§ **EXERCISE GOAL**
The following data has a line with "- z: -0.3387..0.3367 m" and a line with "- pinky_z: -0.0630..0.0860". Write out exactly those lines and all the lines between them.

____________

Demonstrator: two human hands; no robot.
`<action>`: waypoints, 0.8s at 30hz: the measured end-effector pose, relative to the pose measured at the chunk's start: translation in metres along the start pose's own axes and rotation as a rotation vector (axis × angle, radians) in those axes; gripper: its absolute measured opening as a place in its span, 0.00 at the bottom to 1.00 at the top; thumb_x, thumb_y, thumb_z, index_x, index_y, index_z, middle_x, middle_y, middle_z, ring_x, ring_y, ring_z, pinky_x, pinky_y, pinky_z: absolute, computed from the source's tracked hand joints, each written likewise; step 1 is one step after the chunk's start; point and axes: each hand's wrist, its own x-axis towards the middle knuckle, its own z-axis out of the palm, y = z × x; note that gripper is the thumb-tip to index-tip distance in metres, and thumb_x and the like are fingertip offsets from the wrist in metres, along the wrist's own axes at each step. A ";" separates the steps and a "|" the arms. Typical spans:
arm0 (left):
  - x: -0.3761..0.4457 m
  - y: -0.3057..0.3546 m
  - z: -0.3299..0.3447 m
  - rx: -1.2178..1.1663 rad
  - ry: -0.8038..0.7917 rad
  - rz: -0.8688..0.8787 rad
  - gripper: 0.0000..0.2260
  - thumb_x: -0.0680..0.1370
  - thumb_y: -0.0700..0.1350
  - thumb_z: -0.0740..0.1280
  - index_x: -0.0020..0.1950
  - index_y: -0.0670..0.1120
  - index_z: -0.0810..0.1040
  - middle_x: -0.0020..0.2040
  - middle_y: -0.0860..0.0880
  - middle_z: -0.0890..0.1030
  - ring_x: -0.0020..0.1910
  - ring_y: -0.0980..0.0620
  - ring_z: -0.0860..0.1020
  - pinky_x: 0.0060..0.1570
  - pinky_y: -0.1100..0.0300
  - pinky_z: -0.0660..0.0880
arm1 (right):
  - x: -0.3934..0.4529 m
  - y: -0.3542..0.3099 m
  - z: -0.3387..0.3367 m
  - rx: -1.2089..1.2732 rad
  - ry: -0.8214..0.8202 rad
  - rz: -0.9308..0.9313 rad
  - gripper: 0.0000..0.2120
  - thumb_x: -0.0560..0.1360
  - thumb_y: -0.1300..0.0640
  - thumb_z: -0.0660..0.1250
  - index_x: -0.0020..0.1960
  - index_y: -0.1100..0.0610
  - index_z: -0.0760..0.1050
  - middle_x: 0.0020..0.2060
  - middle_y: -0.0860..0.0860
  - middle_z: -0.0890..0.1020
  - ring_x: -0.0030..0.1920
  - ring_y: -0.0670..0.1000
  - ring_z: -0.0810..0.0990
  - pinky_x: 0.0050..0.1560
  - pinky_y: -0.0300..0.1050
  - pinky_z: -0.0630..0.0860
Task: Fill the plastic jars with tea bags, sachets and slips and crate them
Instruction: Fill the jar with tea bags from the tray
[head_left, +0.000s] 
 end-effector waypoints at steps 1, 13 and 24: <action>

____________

§ **ANSWER TO THE EXERCISE**
  - z: -0.3387..0.3367 m
  - rx: -1.2089..1.2732 rad
  - ry: -0.8214..0.8202 rad
  - rz: -0.9308..0.9313 rad
  - gripper: 0.0000..0.2120
  - thumb_x: -0.0560..0.1360
  - thumb_y: -0.1300..0.0640
  - thumb_z: -0.0660..0.1250
  - index_x: -0.0020..0.1960
  - index_y: -0.1100..0.0610
  - index_z: -0.0760..0.1050
  - middle_x: 0.0020..0.2060
  - middle_y: -0.0860..0.0860
  - middle_z: -0.0890..0.1020
  - ring_x: -0.0030..0.1920
  - ring_y: -0.0670..0.1000
  - ring_z: -0.0810..0.0990
  - pinky_x: 0.0050..0.1560
  - pinky_y: -0.0300..0.1050
  - pinky_z: -0.0630..0.0860

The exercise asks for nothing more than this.